EXERCISE
Among the entries below, only the lines starting at the one with "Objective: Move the" and ending at the one with "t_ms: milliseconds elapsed", both included, are to be printed exactly.

GIVEN RECORDS Block Start

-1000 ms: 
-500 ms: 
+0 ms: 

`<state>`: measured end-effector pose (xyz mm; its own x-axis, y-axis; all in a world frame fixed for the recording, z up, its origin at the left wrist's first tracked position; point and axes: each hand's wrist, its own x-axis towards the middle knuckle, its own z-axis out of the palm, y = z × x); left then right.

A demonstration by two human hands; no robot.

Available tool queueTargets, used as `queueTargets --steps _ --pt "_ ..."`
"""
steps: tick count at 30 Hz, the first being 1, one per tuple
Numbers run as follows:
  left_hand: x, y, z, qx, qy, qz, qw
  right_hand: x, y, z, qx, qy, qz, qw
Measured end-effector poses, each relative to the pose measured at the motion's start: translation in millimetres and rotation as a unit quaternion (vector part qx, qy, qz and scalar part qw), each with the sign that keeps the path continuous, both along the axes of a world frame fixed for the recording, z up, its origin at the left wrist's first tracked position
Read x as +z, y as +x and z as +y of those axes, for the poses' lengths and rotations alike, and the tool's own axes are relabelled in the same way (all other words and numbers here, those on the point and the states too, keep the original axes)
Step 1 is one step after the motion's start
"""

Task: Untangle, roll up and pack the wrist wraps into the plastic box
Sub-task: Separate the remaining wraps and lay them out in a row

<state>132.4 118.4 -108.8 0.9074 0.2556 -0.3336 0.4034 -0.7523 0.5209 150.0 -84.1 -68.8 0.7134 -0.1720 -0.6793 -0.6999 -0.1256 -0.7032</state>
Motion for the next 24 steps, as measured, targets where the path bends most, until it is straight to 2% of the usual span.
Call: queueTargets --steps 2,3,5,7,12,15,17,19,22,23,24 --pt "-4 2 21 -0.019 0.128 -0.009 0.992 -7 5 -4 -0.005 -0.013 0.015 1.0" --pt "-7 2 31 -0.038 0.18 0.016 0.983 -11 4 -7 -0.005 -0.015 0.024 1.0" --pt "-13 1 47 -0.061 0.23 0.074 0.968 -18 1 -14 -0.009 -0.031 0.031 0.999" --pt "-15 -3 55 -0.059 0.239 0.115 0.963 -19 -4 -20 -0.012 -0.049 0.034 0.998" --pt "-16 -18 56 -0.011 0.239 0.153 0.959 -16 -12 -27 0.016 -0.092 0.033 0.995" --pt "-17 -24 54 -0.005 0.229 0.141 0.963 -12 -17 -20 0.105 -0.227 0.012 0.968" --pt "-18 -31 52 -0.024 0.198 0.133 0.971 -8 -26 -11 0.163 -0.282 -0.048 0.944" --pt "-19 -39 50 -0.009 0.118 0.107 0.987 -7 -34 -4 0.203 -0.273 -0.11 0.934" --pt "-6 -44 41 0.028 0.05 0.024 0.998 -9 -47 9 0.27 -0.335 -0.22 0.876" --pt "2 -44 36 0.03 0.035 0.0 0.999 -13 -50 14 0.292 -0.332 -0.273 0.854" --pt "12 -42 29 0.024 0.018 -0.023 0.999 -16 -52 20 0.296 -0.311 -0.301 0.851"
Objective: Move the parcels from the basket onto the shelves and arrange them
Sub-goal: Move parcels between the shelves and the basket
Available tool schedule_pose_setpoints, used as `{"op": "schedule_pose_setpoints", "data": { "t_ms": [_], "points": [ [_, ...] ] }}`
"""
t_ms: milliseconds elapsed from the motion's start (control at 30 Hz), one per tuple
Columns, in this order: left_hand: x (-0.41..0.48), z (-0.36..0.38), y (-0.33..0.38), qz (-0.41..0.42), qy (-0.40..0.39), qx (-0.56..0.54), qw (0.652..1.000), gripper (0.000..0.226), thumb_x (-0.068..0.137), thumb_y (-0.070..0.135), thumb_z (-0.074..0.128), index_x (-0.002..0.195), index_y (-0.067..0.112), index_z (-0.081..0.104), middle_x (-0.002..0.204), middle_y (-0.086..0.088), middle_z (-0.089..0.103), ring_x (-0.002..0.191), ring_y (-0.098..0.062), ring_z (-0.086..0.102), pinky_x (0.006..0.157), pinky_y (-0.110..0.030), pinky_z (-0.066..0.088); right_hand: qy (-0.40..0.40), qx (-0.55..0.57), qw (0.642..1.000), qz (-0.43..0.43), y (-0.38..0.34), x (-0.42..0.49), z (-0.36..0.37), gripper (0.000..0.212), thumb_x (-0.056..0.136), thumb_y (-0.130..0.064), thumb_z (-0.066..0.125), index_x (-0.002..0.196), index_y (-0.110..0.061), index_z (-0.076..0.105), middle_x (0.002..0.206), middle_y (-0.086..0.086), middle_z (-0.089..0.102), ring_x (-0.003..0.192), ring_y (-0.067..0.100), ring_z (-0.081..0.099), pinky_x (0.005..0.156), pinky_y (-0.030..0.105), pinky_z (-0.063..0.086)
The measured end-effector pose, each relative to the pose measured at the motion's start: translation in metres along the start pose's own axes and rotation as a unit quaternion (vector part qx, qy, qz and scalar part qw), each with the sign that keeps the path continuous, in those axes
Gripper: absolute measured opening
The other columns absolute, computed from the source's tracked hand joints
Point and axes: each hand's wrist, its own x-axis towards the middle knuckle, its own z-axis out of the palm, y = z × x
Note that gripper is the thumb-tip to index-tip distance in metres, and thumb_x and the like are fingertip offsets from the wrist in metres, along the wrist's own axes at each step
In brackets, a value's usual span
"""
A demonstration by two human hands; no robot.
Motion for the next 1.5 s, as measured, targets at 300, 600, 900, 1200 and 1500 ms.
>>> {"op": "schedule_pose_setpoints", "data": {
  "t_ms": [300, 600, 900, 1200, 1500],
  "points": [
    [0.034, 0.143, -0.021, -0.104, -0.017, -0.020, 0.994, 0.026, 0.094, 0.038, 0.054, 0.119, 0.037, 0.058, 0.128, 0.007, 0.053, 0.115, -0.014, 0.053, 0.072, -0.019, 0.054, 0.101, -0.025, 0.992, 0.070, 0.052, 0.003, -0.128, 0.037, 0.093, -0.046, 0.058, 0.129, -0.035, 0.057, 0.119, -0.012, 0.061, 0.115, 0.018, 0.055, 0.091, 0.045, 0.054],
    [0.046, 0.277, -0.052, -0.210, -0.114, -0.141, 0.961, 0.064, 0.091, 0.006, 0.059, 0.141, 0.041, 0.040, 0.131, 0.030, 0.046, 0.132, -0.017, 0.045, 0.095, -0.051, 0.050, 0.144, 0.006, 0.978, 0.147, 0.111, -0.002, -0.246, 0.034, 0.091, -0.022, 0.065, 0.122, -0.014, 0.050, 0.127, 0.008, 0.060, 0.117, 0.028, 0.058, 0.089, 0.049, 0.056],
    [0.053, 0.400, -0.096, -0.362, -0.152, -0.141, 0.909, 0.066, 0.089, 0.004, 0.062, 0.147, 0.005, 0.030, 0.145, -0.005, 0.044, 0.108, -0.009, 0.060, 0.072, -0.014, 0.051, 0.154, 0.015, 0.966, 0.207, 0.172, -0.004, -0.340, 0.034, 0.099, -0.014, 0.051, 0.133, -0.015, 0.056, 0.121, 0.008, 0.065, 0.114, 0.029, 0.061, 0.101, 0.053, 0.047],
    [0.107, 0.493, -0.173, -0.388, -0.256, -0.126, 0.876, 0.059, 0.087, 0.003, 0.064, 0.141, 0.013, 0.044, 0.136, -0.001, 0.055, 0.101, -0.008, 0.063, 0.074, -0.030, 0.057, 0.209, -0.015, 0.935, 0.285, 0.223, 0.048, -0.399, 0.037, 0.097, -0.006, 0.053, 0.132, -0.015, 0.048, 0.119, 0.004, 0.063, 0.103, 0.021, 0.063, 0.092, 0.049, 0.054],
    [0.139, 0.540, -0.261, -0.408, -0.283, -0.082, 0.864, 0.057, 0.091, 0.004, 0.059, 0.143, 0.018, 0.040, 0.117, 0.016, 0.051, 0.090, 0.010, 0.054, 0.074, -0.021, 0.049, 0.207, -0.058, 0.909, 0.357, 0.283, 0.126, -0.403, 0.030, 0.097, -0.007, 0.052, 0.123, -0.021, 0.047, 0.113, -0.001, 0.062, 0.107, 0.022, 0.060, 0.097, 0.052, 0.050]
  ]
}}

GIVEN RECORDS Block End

ANSWER FOR THIS EXERCISE
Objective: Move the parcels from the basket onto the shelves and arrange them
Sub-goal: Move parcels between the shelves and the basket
Available tool schedule_pose_setpoints, used as `{"op": "schedule_pose_setpoints", "data": { "t_ms": [_], "points": [ [_, ...] ] }}`
"""
t_ms: milliseconds elapsed from the motion's start (control at 30 Hz), one per tuple

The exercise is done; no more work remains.